Recently, I discovered a very interesting radio show hosted by Giannis Petridis on ert. Giannis is hosting one of the longest surviving radio shows in Greece and has one of the biggest record collections in the world. In his show he mostly suggests new artists and albums that are not promoted by mainstream media so it’s a great way for discovering new music. After listening a few of his shows I discovered some hidden gems so I started to think of a way to extract all these data without having to listen to all of his shows.

Data collection Link to heading

Fortunately a lot of the shows are available on demand so first, I had to download everything locally. Ert’s website hosts the shows starting from 2017 up until today. After fiddling around the website I found that you can easily access the .mp3 files by a specific URL. The URLs follow a rather simple naming scheme which is {year}{month}{day} and some constant text. In order to store them locally I wrote this simple python script.

#!/usr/bin/python3
 
import requests
 
url = "https://audio.ert.gr/radio/proto/apo-tis-4-stis-5/{}{}{}-apo-tis-4-stis-5.mp3"
 
# Iterate through available dates
for year in range(2017, 2021):
    for month in range(1, 13):
        for day in range(1, 32):
            month_s = str(month)
            day_s = str(day)
            if month < 10:
                month_s = "0" + month_s
            if day < 10:
                day_s = "0" + day_s
            url_to_dl = url.format(str(year), month_s, day_s)
            response = requests.get(url_to_dl)
            total = response.headers.get('content-length')
            print(url_to_dl)
            if total is None:
                print("File not found")
            else:
                with open("./{}{}{}.mp3".format(str(year), month_s, day_s), 'wb') as f:
                    for data in response.iter_content(chunk_size=2048):
                        f.write(data)

After running the script for a while I ended up with 662 .mp3 files (~40Gb) that I had to somehow analyze and export the metadata.

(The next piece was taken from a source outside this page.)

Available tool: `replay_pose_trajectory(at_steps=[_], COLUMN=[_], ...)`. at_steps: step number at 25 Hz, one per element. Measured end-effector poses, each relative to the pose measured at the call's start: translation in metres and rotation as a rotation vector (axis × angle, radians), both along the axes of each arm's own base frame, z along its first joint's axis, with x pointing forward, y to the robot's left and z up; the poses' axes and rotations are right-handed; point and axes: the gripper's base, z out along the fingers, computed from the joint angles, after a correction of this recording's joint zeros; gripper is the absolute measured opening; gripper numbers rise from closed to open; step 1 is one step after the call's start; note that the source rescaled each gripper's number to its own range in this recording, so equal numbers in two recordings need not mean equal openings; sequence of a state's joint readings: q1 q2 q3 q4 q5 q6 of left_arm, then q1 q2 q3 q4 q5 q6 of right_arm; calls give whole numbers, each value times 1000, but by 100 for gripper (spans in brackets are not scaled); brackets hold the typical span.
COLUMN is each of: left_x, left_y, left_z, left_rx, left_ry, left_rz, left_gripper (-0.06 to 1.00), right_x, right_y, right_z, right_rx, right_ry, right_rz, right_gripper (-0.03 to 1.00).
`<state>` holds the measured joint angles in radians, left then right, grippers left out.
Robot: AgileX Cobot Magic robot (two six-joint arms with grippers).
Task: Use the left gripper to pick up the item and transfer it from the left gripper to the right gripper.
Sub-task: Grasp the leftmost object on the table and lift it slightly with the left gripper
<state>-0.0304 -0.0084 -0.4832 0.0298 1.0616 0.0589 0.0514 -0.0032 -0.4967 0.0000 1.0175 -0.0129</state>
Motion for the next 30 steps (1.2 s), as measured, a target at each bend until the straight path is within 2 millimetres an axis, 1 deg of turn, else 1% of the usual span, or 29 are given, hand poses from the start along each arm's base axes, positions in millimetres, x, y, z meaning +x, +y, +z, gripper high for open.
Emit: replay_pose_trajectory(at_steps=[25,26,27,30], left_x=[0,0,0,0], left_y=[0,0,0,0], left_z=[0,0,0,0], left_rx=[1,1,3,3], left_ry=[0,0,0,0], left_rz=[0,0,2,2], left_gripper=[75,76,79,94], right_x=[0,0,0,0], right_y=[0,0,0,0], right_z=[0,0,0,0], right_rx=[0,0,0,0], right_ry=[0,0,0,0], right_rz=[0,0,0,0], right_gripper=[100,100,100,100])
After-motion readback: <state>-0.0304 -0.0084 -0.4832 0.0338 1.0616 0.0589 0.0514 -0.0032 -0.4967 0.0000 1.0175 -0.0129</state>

Analyzing Data Link to heading

The first thing that came to mind was to use a service like Shazam. Shazam is a music identification service where by submitting a short sample of audio it can identify which song that is. An interesting article about how audio identification works can be found here: https://oxygene.sk/2011/01/how-does-chromaprint-work/

Unfortunately Shazam does not offer an API but there are other services that we can use. I had a look at AcoustID, an open source audio identification service which comes with an open library of fingerprints but the drawback is that it matches only full length songs which means that I could not use it in the context of a radio show.

In the end I ended up using AudD, a paid service which provides a very simple API in order to identify audio files. The first approach that I used in order to identify all the songs was to split each radio show into 10sec segments and scan one every 10 segments in order to reduce the requests but also make sure that I wasn’t skipping any song. For splitting the tracks I used pydub.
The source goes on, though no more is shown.